=== Aim of the task ===
Beginning with the line that contains "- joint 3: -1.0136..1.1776", write out each remaining line of the records below exactly. Do not copy any picture.

=== Records for this task ===
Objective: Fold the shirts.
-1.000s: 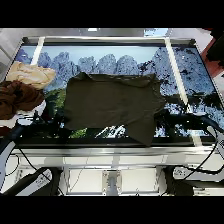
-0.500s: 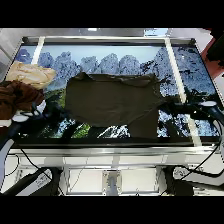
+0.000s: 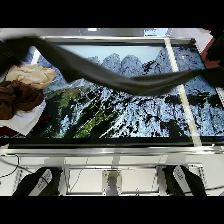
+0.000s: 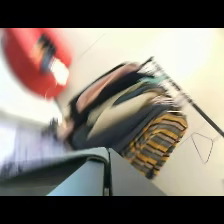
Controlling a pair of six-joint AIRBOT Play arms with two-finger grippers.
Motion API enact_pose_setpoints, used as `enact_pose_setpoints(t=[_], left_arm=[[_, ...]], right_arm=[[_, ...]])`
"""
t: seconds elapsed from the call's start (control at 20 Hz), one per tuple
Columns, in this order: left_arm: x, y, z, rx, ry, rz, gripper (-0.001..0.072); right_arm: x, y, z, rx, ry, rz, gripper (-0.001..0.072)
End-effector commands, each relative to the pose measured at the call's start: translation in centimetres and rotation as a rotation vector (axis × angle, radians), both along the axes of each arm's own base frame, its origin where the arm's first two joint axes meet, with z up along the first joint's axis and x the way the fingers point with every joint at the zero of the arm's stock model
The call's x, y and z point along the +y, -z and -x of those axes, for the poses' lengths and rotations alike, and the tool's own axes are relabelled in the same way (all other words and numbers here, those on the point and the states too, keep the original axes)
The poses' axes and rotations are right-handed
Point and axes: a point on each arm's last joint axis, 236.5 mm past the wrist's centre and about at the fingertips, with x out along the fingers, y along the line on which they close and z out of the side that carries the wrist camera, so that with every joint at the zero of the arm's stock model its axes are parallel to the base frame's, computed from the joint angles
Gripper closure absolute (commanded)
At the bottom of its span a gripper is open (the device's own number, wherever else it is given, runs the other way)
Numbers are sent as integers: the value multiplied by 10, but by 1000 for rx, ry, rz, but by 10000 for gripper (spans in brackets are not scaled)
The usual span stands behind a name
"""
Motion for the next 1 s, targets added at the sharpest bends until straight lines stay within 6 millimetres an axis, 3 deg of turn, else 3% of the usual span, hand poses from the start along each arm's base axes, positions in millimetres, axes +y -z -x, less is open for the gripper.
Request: enact_pose_setpoints(t=[0.0, 0.1, 0.2, 0.25, 0.35, 0.5, 0.65, 0.8, 0.95], left_arm=[[-14, -111, 82, -320, -116, -146, 698], [-7, -136, 105, -388, -280, -270, 698], [13, -135, 106, -343, -449, -418, 698], [28, -122, 98, -263, -513, -459, 698], [45, -69, 72, -49, -509, -548, 698], [31, 11, 35, 203, -273, -569, 698], [26, 82, -18, 364, -181, -555, 698], [27, 165, -77, 494, -209, -664, 698], [42, 253, -137, 663, -298, -709, 698]], right_arm=[[18, -123, 69, -334, 190, 236, 687], [28, -160, 89, -423, 241, 337, 687], [27, -181, 91, -478, 266, 348, 687], [21, -181, 85, -471, 263, 313, 687], [10, -169, 63, -407, 190, 210, 687], [-3, -141, 26, -291, 28, 48, 687], [-5, -58, -26, -21, -93, 51, 687], [12, 63, -91, 279, -152, 104, 687], [19, 178, -154, 467, -101, 156, 687]])
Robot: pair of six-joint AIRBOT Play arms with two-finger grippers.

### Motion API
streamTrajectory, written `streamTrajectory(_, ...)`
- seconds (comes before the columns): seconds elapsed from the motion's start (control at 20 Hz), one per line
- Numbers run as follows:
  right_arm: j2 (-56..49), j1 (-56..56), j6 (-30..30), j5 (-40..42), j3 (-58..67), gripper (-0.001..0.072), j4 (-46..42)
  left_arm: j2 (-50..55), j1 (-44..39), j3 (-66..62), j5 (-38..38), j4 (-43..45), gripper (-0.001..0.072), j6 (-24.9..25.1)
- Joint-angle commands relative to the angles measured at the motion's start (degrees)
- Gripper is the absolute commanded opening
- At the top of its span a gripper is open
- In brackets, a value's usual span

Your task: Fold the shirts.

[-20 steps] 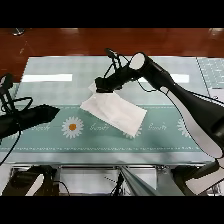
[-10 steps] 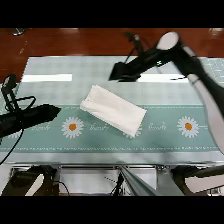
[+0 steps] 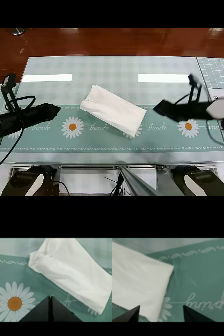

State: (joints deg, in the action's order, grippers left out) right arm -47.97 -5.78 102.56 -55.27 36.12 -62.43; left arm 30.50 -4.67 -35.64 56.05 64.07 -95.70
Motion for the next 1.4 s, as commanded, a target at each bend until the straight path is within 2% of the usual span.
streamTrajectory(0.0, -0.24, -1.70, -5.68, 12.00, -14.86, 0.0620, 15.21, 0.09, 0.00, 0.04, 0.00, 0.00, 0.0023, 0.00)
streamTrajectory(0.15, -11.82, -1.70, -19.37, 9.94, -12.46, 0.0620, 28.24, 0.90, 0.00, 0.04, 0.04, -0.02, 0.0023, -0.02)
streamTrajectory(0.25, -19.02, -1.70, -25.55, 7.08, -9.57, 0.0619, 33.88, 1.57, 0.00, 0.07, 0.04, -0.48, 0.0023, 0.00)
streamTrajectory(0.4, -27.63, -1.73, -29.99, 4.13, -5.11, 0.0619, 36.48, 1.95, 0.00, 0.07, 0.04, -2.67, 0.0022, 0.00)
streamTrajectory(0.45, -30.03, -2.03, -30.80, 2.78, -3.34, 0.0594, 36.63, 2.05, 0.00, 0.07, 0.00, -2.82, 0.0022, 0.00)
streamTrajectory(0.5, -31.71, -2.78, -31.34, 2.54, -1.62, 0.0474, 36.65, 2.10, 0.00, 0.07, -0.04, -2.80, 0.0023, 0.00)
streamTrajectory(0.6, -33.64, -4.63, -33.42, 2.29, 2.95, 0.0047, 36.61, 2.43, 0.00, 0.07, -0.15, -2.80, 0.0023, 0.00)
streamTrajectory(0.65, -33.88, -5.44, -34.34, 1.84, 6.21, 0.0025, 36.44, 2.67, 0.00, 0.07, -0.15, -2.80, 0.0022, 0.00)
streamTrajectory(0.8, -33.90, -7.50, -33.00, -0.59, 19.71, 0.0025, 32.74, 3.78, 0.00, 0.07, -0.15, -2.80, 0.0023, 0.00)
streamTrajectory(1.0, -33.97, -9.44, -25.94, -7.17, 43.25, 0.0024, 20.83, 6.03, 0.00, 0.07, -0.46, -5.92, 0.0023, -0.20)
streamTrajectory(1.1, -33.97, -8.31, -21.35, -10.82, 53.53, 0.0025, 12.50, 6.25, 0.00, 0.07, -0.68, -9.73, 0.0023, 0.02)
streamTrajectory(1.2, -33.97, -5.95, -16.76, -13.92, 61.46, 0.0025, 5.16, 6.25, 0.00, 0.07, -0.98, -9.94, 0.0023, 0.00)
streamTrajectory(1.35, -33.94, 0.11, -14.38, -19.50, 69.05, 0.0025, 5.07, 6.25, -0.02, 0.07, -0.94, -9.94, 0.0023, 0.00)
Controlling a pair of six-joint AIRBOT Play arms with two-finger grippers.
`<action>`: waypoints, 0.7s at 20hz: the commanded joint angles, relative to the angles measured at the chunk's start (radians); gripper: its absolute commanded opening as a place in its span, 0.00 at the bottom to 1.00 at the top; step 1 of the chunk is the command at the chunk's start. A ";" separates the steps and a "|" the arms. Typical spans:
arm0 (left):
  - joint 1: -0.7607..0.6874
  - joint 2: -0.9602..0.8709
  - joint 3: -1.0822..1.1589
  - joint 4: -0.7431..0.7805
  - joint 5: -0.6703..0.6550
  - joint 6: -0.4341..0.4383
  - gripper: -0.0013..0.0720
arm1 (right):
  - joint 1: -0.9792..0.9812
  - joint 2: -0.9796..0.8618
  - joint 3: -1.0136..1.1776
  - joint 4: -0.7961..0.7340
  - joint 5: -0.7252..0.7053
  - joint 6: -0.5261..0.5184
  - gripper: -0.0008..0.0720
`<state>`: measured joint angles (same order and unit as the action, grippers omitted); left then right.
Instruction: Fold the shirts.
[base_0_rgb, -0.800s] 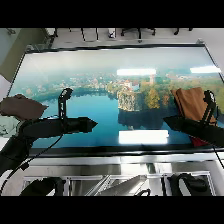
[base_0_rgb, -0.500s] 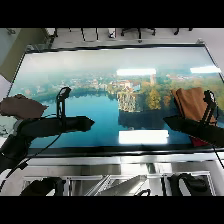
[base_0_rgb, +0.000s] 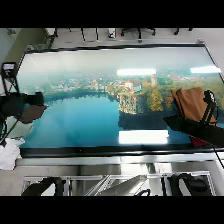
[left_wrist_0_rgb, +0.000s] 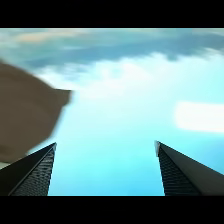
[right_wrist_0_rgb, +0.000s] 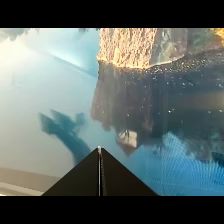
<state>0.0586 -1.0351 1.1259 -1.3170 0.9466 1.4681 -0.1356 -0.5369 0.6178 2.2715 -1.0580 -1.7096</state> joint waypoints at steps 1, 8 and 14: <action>0.255 -0.214 0.101 0.108 -0.123 -0.009 0.96 | 0.001 0.001 0.000 0.000 0.000 0.000 0.05; 0.446 -0.660 0.327 -0.073 -0.166 -0.008 0.96 | 0.001 0.001 0.000 0.000 0.000 0.000 0.05; 0.428 -0.834 0.371 -0.071 -0.146 -0.006 0.96 | 0.001 0.000 0.000 0.000 0.000 0.000 0.05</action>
<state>0.4885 -1.7885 1.4761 -1.3785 0.7872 1.4590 -0.1356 -0.5369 0.6178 2.2715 -1.0580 -1.7096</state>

=== Response to the exercise ===
  - joint 3: -1.0136..1.1776
  - joint 4: -0.7961..0.7340
  - joint 5: -0.7252..0.7053
  - joint 6: -0.5261..0.5184
  - gripper: -0.0008..0.0720
`<state>`: measured joint angles (same order and unit as the action, grippers omitted); left then right.
Instruction: Fold the shirts.
[base_0_rgb, -0.800s] 
[base_0_rgb, -0.500s] 
[base_0_rgb, +0.000s] 
[left_wrist_0_rgb, +0.000s] 
[right_wrist_0_rgb, +0.000s] 
<state>0.0586 -1.0351 1.1259 -1.3170 0.9466 1.4681 -0.1356 -0.5369 0.6178 2.2715 -1.0580 -1.7096</state> joint waypoints at steps 1, 8 and 14: <action>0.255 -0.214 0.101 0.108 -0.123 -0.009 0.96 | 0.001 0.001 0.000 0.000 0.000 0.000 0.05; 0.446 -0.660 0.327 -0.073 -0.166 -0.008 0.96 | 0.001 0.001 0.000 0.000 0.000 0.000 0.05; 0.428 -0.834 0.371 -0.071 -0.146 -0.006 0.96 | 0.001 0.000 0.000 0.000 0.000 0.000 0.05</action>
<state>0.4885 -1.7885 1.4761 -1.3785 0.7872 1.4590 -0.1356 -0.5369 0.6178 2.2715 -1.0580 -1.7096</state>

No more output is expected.